The tornado outbreak across the southern United States in late April 2011 was deadly, devastating, and record breaking.

These days, when the weather breaks records, it’s natural to wonder if global warming is to blame. So it’s not surprising that in recent weeks, climate scientists have been fielding lots of questions about the possible connection between global warming and tornadoes.

Wondering and questioning are the foundation of science, but they are only the beginning. At NOAA, the Climate Attribution Rapid Response Team (aka the “CSI” team, for “Climate Scene Investigations”), led by Martin Hoerling of the Earth System Research Laboratory, tries to move the process forward from questions to answers. Last week, the team turned their focus to tornadoes.

Even before the April 2011 outbreak, scientists have been looking for long-term changes in U.S. tornado activity. The research that’s already been done paints an inconclusive picture. The number of smaller tornadoes seems to have increased; the number of large tornadoes has not.
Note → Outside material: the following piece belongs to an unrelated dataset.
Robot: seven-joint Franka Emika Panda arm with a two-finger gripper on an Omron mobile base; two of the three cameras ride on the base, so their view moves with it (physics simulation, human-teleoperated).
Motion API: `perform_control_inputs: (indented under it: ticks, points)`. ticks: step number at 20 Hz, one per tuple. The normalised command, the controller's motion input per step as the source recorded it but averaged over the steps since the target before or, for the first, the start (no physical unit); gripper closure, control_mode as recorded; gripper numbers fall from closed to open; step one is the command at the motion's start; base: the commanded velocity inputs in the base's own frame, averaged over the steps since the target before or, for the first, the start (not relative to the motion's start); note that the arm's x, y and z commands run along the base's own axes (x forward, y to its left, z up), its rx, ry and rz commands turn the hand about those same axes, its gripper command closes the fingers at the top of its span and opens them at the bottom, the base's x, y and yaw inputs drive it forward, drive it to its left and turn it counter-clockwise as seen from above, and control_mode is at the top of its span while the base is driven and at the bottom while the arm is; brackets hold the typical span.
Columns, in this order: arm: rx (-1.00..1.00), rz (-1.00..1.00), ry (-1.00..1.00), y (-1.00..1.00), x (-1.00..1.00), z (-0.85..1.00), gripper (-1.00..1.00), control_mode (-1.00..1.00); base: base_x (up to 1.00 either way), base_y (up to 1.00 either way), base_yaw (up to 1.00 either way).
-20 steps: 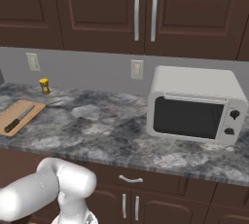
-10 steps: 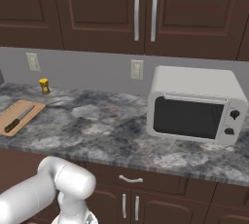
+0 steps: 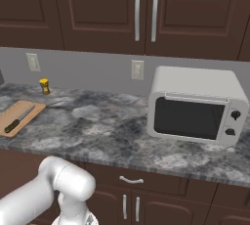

Between better technology — radars, satellites, the internet — and greater public awareness, it’s likely that the increase is due to more reports, not more tornadoes.

If tornado reports are biased by better reporting and detection, how would we know if global warming has affected U.S tornado outbreaks?

If we can’t detect a change in tornadoes themselves, says Hoerling, we might be able to detect a long-term change in the weather conditions that contribute to tornadoes.

Key among those factors are the instability of the atmosphere, the amount of water vapor in the part of the atmosphere known as the planetary boundary layer, and vertical wind shear.


Tornados start with thunderstorms, and thunderstorms start with convection — the rising of hot air away from Earth’s surface. When a column of air is warmer at the surface than it is at higher altitudes, the air in that column is unstable. The air on the bottom is buoyant and will naturally rise, initiating convection.